176 entry daha
  • apollo 11, başkan kennedy’nin 60’ların başında nasa’nın önüne koyduğu “astronotların ay’a ayak bastıktan sonra sağ salim dünyaya dönmesi” hedefini gerçekleştirmeyi başarmıştı. ay’a dikilen amerikan bayrağıyla ilan edilen bu ultra-militarist zafer, abd’yi soğuk savaş döneminin psikolojik galibi haline getirdi; emperyalist egemenliğini pekiştirdi. artık dünyanın her yerinde, ay’a bakan herkes “süper güç” amerika’yı görüyordu. “güneşin asla batmadığı” britanya imparatorluğu’nun pabucu dama atılmıştı. ay’ın fethi, o sırada devam eden vietnam savaşı’nı kaygıyla izleyen üçüncü dünyanın bağımsızlık mücadelesinde büyük bir demoralizasyon kaynağı oldu. çünkü, günümüzde dünya yörüngesindeki binlerce uydunun denetiminde yaşanan ultra kapitalist küreselleşme sürecinin de bütün açıklığıyla gösterdiği gibi, aslında fethedilen dünyaydı.

    armstrong “benim için küçük, insanlık için büyük bir adım atıyorum” demişti. david bowie’nin derdi tam da bu “insanlık” kavramıylaydı. major tom’un acı hikâyesi, ötekine karşı üstünlük kurmak adına her şeyi yapmaya hazır olan insanlık idealine kapkara bir gölge düşürmüştü. bowie, nasa’yı histerik alkışlara boğan batılı propaganda makinesini aşıp emperyal kâbusu görünür kıldı. kennedy ve armstrong’un tersine, bowie “dünyaya dönmemek” üstüne bir kurgu yapmıştı. bu, damardan varoluşçu bir restti. major tom ‘yer kontrol’ ile son bağlantısında şunları söyledi: “100 bin mili geçmeme rağmen / çok sakin hissediyorum / ve bence uzay gemim nereye gideceğini biliyor / karıma söyle onu çok seviyorum / (o bilir!)” sonra yeryüzüyle bağlantısını keserek kendini sonsuz boşluğa bıraktı. dünyadan bakınca bir tür intihar gibi görünen uzay sarhoşluğunun içinde insan olmanın anlamını aramaya koyuldu. şarkının finali tüyler ürperticiydi: “burada teneke kutumda yüzüyor muyum / ay’ın çok üstünde / dünya gezegeni mavi / ve yapabileceğim hiçbir şey yok.”
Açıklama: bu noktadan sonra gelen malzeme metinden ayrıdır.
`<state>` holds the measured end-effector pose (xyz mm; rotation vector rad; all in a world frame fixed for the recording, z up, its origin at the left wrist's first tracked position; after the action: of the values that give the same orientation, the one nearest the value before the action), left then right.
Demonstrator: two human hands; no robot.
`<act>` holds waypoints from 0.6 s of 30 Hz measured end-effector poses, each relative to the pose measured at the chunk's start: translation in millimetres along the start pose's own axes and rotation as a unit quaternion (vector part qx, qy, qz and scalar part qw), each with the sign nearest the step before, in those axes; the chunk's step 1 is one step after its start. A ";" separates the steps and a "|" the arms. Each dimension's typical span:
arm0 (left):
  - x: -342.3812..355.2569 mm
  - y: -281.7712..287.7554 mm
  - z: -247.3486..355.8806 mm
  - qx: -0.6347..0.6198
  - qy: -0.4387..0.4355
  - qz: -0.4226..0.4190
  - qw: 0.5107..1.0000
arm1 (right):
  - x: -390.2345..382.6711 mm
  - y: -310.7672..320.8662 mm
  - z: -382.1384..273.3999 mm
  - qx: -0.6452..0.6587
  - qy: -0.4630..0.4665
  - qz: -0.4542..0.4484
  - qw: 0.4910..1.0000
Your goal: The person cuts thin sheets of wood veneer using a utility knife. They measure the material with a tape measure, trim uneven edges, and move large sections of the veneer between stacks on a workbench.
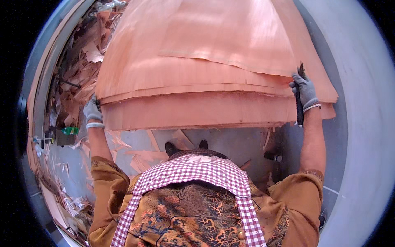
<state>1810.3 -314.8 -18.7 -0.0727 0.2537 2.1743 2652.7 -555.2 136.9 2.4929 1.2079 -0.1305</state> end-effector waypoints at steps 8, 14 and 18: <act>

    söz konusu mavi aynı zamanda blues’un mavisiydi, hüzündü. sonuçta dünya kederli bir yerdi. müthiş bir zamanlamayla kurulan bu çokanlamlılık, tek bir sözcükle bunca şeyi ifade etme yeteneği büyük bir şairinin müjdecisiydi. kuşağını yürekten vuran “space oddity”, stanley kubrick’in 1968’de vizyona giren 2001: space odyssey filmi ve buna temel oluşturan arthur c. clarke öykülerinden derin etkiler taşıyordu. david bowie’yi büyük yapan, 22 yaşında bir genç olarak, kubrick-clarke ikilisinin boğuştuğu insan evrimi, bilim, teknoloji, yapay zekâ, uzayda yaşam gibi modern felsefi sorunları sezgileriyle kavrayıp şiire dönüştürebilmesiydi.
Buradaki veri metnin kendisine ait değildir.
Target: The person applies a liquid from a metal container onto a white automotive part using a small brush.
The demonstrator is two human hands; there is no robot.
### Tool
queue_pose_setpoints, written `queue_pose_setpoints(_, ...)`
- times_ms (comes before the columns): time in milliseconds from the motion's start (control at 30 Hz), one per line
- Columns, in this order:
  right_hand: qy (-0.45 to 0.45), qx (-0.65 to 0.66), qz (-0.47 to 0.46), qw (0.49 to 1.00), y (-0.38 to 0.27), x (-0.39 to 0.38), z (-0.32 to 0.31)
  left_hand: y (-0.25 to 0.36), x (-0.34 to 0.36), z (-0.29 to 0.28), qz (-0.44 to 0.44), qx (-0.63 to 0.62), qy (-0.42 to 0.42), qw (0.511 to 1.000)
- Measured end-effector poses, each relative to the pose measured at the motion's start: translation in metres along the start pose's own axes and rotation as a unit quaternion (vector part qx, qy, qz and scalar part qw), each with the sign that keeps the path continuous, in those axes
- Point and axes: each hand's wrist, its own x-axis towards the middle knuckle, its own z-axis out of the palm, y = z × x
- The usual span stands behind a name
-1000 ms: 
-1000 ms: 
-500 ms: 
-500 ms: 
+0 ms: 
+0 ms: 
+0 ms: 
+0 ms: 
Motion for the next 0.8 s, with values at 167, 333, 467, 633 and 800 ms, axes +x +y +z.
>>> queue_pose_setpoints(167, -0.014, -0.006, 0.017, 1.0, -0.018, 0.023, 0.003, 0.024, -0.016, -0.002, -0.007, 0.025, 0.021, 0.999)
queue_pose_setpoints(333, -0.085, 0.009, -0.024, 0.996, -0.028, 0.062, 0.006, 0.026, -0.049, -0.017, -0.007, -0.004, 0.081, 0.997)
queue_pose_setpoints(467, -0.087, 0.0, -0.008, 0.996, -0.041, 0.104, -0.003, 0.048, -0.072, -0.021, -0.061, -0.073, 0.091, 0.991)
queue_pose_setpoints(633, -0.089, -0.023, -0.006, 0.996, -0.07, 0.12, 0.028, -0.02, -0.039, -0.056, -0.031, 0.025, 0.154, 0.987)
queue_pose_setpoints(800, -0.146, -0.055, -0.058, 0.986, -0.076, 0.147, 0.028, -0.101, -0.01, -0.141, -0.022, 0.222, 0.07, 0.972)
    bowie’nin yapıtı, tek hücreli organizmalar gibi, her seferinde kendini parçalara bölerek üredi. böylece eskisinin izlerini taşıyan yeni bünyeler oluşturdu: “space oddity” ile açılan glam-rock dönemi, 1974’te r&b ve funk’a yönelişi, 1976’da bunu alman elektronik ekolü krautrock ve okültizmle buluşturması, iggy pop ile berlin yılları, 1980’de major tom’un yer kontrol ile tekrar bağlantı kurması, ardından brecht ile yerçekimine dönüşü, sonra synth-pop akımına katılması, power-trio ile punk rock, brian eno albümleri, philip glass ile minimalist işler, endüstriyel, drum & bass, hiphop denemeleri vs... bu “tek hücrelilik” vasfının tamamlayıcısı “androjen persona”yı (camille paglia) kılıktan kılığa sokan bowie, yaptığını bir daha tekrarlamayarak dehasını yeniliğe adadı. ama ne yaparsa yapsın kendiydi.